中間砲
出典: フリー百科事典『ウィキペディア(Wikipedia)』 (2022/05/05 01:16 UTC 版)
前弩級戦艦には8インチ(203 mm)ないし10インチ(254 mm)の口径を持つ「中間砲」を持つものもあった。中間砲は、戦艦により強力な火力を持たせる手法であり、敵戦艦ないし長距離の目標を対象としていた。アメリカ海軍は他国の発達と独自に、インディアナ級、アイオワ、キアサージ級以降、1897年から1901年にかけて起工した艦を除いて中間砲を装備し、その方式の先駆となった。イギリス海軍がキング・エドワード7世級で同国の装甲巡洋艦で広く採用された23.4cm(47口径)砲の中間砲装備を復活させると、アメリカ、イタリア、ロシア、日本もそれに追随して中間砲を主砲の補助として搭載した。しかし、中間砲とは別個に対巡洋艦砲として副砲を混載するなど効率は悪かった。 一方、フランスは前弩級戦艦イエナからレピュブリク級に至るまで副砲を16.3cmに強化、更に他国の中間砲採用の時勢を見て副砲自体の口径を自国の装甲巡洋艦並みの19.4cm(50口径)単装速射砲としたリベルテ級を建造した、更に主砲と同じく副砲も電動による機力装填・電動旋回で目標追従射撃能力を高めたダントン級は24cm(50口径)連装速射砲6基を搭載した。これら後期の中間砲装備戦艦は、そのほとんどがドレッドノート出現後の完成となり、それゆえ、完成前から時代遅れとなってしまった。
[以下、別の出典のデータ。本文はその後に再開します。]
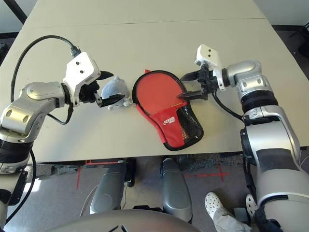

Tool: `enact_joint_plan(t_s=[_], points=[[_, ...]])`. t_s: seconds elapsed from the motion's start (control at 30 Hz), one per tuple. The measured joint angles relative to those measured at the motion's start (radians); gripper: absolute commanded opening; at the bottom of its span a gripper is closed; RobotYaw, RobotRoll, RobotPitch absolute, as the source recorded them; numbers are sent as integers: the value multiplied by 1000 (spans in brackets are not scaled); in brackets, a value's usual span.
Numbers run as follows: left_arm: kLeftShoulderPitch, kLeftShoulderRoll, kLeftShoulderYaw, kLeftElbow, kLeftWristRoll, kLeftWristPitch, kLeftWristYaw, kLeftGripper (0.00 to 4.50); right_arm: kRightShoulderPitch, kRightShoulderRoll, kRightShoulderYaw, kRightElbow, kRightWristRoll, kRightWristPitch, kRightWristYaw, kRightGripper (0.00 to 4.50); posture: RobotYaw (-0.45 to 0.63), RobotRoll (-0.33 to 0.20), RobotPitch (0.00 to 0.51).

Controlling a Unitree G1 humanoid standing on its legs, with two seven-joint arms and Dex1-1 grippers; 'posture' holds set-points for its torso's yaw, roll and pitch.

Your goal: Store the ping-pong paddle in its case and zip it.

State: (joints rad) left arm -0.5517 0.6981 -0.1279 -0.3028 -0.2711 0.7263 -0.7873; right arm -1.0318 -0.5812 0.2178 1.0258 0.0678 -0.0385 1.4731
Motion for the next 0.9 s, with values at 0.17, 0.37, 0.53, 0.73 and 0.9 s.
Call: enact_joint_plan(t_s=[0.17, 0.37, 0.53, 0.73, 0.9], points=[[1, 2, 6, 2, -2, 19, 10, 4500, -6, 26, -6, 13, -16, -25, -13, 4468, 107, 0, 244], [-46, -60, 61, 32, -35, 178, 82, 4500, -5, 33, -6, 26, -48, -81, -35, 4468, 101, 0, 242], [-92, -97, 115, 92, -73, 317, 127, 4500, 2, 34, -6, 28, -59, -115, -43, 4468, 99, 0, 242], [-134, -151, 184, 164, -126, 474, 178, 4500, 7, 34, -12, 28, -63, -132, -50, 4468, 95, 0, 244], [-143, -213, 211, 187, -156, 557, 220, 4500, 15, 35, -17, 28, -68, -143, -58, 4468, 90, 0, 247]])
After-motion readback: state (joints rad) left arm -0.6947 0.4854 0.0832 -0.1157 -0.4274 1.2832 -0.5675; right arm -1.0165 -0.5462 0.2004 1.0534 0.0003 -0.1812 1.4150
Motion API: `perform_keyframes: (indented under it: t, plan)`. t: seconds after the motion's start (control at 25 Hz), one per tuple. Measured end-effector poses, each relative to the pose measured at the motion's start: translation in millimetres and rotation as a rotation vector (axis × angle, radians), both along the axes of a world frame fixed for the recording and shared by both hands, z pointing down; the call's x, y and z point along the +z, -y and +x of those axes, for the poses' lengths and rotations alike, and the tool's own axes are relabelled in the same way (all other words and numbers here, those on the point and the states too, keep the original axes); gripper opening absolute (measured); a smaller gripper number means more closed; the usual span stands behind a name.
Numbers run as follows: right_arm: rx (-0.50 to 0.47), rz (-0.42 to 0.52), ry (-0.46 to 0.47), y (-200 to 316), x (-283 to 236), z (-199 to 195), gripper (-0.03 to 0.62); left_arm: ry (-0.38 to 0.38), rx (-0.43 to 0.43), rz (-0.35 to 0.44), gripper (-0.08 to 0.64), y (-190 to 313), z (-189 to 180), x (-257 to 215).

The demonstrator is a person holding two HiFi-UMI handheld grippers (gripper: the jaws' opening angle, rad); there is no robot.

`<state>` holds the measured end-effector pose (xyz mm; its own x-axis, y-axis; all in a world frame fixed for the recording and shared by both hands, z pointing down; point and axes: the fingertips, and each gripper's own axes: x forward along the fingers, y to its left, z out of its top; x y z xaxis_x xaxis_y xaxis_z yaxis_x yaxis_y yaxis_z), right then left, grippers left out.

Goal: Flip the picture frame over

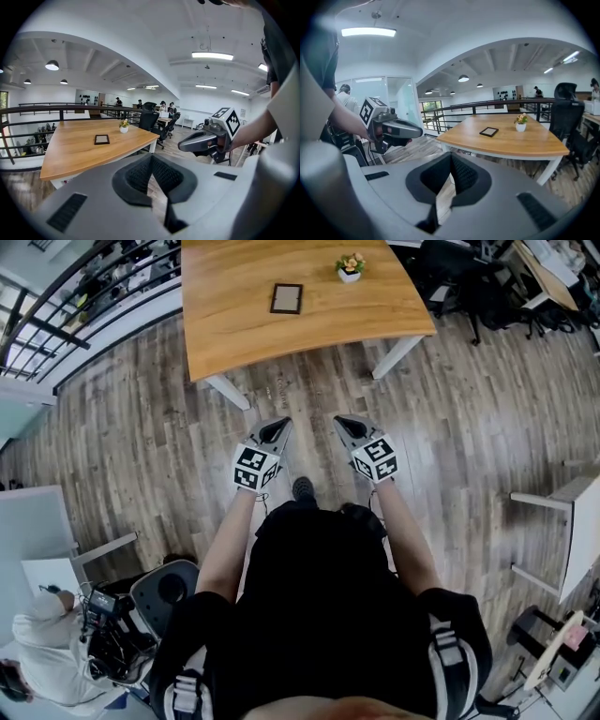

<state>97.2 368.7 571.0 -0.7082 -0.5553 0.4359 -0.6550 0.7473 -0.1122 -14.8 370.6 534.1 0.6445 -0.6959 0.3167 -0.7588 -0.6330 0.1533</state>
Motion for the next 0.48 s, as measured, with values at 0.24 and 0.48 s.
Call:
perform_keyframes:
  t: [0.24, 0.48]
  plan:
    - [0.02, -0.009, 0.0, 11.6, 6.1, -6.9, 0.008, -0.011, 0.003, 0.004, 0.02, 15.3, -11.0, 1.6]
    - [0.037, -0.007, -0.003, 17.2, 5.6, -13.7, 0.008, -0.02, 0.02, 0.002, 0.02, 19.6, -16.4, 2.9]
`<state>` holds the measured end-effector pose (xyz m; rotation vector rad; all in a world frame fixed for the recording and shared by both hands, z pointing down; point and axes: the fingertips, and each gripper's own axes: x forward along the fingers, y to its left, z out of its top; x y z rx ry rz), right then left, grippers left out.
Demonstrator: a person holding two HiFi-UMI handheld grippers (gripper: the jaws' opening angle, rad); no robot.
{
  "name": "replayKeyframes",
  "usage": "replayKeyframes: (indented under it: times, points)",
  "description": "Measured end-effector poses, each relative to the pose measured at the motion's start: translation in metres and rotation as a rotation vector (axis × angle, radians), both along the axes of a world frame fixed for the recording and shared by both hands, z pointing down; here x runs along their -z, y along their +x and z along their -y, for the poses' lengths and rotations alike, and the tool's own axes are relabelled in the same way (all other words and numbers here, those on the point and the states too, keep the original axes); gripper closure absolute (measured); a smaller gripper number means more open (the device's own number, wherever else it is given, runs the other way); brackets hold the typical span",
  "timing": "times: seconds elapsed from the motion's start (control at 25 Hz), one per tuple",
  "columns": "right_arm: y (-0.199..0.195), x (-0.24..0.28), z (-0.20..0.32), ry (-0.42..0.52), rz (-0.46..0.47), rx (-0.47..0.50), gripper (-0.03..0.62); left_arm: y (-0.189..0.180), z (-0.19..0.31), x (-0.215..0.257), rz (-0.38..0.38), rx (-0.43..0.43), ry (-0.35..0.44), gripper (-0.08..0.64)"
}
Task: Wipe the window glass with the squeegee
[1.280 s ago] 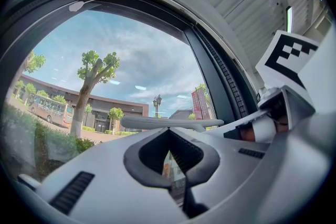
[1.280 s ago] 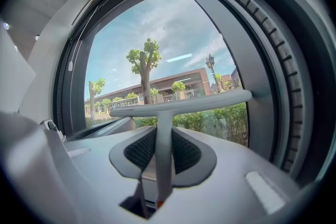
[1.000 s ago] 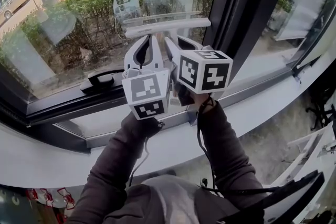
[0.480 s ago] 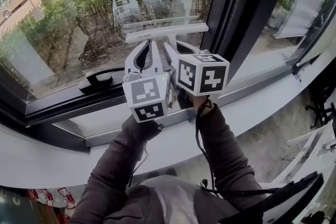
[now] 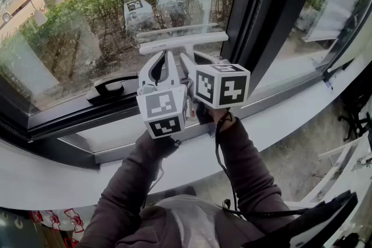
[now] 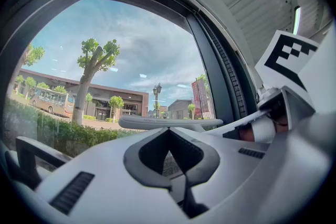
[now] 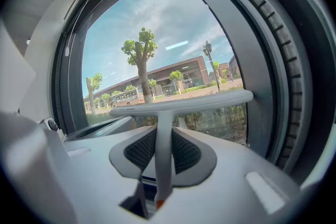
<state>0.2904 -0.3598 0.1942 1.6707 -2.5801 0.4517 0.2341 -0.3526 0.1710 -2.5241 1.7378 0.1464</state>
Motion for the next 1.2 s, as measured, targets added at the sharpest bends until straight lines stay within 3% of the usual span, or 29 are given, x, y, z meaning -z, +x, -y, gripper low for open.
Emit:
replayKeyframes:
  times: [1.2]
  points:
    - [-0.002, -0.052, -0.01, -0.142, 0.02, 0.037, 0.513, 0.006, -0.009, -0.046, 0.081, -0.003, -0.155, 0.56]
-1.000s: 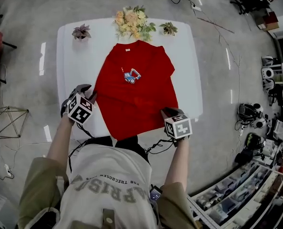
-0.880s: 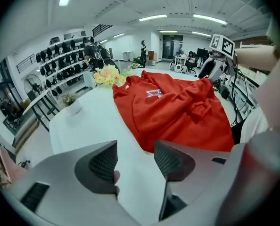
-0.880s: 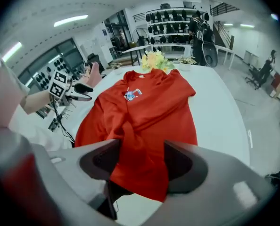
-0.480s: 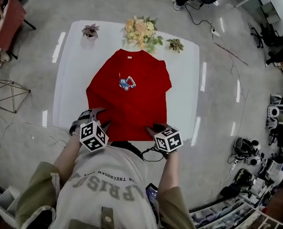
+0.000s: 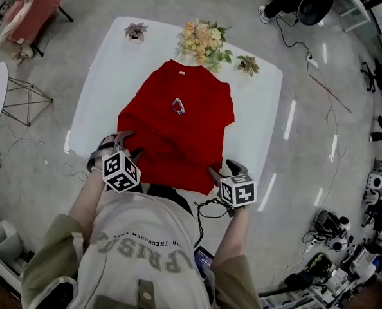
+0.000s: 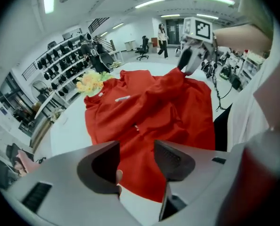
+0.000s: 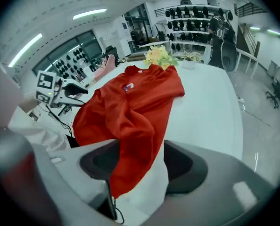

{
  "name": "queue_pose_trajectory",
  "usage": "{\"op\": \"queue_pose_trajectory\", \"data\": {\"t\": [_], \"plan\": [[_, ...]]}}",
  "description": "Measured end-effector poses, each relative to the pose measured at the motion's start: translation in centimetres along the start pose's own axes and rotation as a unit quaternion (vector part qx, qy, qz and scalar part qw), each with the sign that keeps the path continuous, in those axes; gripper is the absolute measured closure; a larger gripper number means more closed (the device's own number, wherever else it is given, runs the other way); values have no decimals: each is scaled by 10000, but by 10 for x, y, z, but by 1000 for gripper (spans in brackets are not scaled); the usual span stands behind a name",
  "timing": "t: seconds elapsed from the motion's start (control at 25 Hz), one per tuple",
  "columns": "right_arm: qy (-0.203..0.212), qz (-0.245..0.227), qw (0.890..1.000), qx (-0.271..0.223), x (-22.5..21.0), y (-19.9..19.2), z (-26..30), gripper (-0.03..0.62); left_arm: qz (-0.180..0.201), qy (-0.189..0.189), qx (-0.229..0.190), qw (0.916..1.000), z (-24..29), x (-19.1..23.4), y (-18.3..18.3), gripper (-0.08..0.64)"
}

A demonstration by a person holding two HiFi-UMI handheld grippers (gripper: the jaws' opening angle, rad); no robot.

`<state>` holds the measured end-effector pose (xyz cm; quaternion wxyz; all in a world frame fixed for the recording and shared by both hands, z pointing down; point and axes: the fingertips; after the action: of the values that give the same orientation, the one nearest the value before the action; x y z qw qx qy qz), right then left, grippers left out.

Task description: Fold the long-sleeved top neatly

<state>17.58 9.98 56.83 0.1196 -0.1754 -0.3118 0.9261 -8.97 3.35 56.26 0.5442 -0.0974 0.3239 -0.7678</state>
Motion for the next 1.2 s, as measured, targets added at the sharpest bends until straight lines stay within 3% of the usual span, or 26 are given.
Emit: {"op": "queue_pose_trajectory", "data": {"t": [0.16, 0.24, 0.4, 0.56, 0.64, 0.72, 0.88, 1.04, 1.12, 1.2], "plan": [[435, -265, 9987, -25, 47, -6, -17, 311, 501, 359, 233, 9978, 7, 53, -9, 333], [417, -261, 9987, 97, 63, -17, -2, 313, 685, 353, 341, 9964, 17, 70, -13, 333], [-325, -295, 9988, 237, 60, -27, 26, 339, 575, 21, 256, 9980, 31, 77, -14, 334], [-1019, -245, 9943, 184, 41, -22, 36, 515, 570, -492, 235, 9969, 43, 72, -19, 334], [-1106, -489, 9921, 342, 42, -23, 32, 568, 664, -684, 273, 9951, 48, 71, -23, 334], [-1049, -645, 9916, 393, 53, -22, 15, 574, 713, -803, 244, 9939, 49, 71, -25, 334], [-640, -221, 9974, 257, 89, -34, -25, 575, 699, -975, 219, 9925, 47, 77, -37, 333], [-711, -146, 9953, 642, 92, -75, -19, 574, 269, -1150, 52, 9930, 48, 80, -42, 333], [-689, -202, 9941, 818, 95, -83, -19, 544, 254, -1243, 77, 9919, 46, 80, -43, 331], [-516, -176, 9956, 758, 103, -74, -28, 321, 331, -1333, 41, 9905, 38, 82, -38, 328]]}}
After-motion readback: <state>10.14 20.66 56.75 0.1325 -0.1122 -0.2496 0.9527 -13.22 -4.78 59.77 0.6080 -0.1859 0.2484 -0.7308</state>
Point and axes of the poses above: the fingertips, and each gripper's own axes: z forward along the fingers, x to its left, y out of its top, and after that the axes turned 14 degrees about -x, right-handed
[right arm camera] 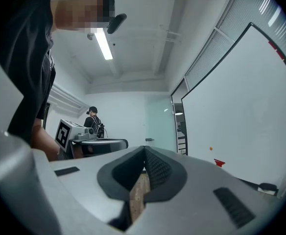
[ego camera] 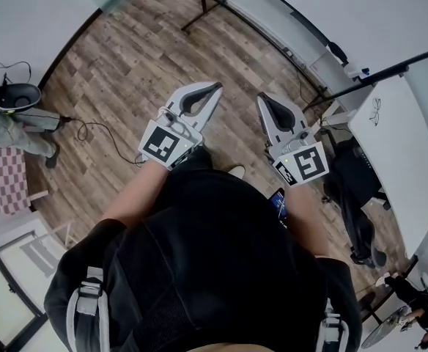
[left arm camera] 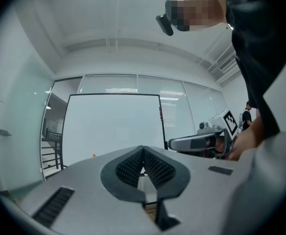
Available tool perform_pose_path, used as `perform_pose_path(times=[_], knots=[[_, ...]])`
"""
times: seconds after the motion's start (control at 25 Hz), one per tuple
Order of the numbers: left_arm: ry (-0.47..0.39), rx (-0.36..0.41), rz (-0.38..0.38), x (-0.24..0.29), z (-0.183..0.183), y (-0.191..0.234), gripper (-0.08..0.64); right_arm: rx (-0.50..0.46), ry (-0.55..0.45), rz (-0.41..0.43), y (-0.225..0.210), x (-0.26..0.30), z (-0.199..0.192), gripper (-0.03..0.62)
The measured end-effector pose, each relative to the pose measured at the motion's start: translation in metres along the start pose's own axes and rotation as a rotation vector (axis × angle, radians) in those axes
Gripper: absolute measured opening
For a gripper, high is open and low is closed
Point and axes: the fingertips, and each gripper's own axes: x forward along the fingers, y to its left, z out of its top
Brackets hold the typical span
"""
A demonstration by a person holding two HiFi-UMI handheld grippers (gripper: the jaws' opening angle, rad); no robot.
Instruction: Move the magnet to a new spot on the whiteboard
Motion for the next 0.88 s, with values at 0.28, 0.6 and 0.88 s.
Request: perform_pose_path(times=[0.28,0.6,0.88], knots=[[-0.008,0.007,-0.023,0.013,-0.001,0.071,0.003,0.017,-0.004,-0.026,-0.016,0.07,0.004,-0.005],[-0.018,-0.002,-0.065,0.019,-0.006,0.16,0.003,-0.005,0.008,-0.095,-0.034,0.155,0.001,-0.005],[-0.017,-0.035,-0.109,0.019,-0.011,0.22,0.003,0.011,0.008,-0.16,-0.046,0.211,0.001,-0.005]])
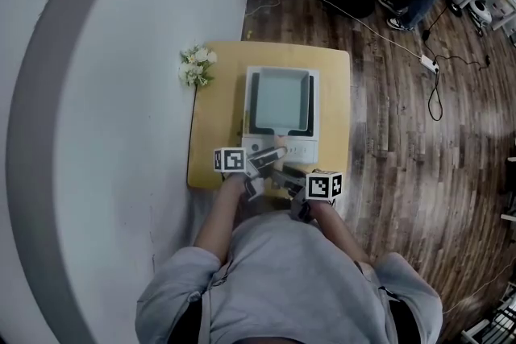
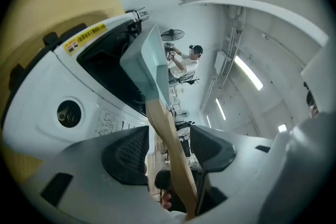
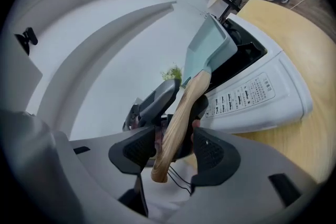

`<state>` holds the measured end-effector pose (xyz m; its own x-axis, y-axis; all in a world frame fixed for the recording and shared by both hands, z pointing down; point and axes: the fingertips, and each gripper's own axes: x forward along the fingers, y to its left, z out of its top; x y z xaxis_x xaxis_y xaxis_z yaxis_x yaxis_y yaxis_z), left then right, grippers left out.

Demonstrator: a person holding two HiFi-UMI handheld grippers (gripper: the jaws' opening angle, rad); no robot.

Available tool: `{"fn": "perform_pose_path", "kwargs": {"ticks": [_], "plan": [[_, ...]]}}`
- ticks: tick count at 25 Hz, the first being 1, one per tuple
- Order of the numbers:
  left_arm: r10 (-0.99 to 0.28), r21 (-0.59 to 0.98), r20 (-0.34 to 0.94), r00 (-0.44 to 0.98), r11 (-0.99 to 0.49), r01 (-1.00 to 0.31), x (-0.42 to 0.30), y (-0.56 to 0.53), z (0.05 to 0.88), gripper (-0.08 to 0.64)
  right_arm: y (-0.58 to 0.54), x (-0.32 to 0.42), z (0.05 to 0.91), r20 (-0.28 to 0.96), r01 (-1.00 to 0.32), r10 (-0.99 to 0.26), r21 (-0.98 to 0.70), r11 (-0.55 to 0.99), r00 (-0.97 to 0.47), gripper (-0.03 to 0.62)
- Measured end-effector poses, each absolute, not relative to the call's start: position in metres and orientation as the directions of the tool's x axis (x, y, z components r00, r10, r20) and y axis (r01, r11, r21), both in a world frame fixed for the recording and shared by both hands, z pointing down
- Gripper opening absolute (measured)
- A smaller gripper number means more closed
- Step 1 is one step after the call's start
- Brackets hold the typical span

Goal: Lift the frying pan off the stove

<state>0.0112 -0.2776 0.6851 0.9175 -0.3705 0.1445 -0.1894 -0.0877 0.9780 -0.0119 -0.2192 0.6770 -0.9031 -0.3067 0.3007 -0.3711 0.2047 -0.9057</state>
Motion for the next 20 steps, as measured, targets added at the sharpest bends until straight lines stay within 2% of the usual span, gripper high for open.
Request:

しかし、一部の艦は主砲用とは別個に射撃方位盤や射撃指揮装置を装備して遠距離砲戦に対応させて対艦戦闘に有用な火力を得た艦も存在しており、全くの無駄とは言えなかった。 交戦距離は装甲艦時代から引き続き増大しつづけた。1894年から翌年にかけての日清戦争では交戦距離はおおよそ2,000mだったが、1904年の黄海海戦では日露の艦隊は6,500mを隔てて戦った。交戦距離の増加の原因は、ひとつには魚雷の航走距離の増加であり、もうひとつは、砲術と射撃管制の進歩であった。結果として、造艦者は副砲の口径を、かつての中間砲と同じものまで大型化することとなった。イギリス海軍最後の前弩級戦艦であるロード・ネルソン級では、9.2インチ(234 mm)の副砲を備えていた。 中間砲、あるいは統一された大口径副砲を有する戦艦は、しばしば「準弩級戦艦」(semi-dreadnoughts)と呼ばれる。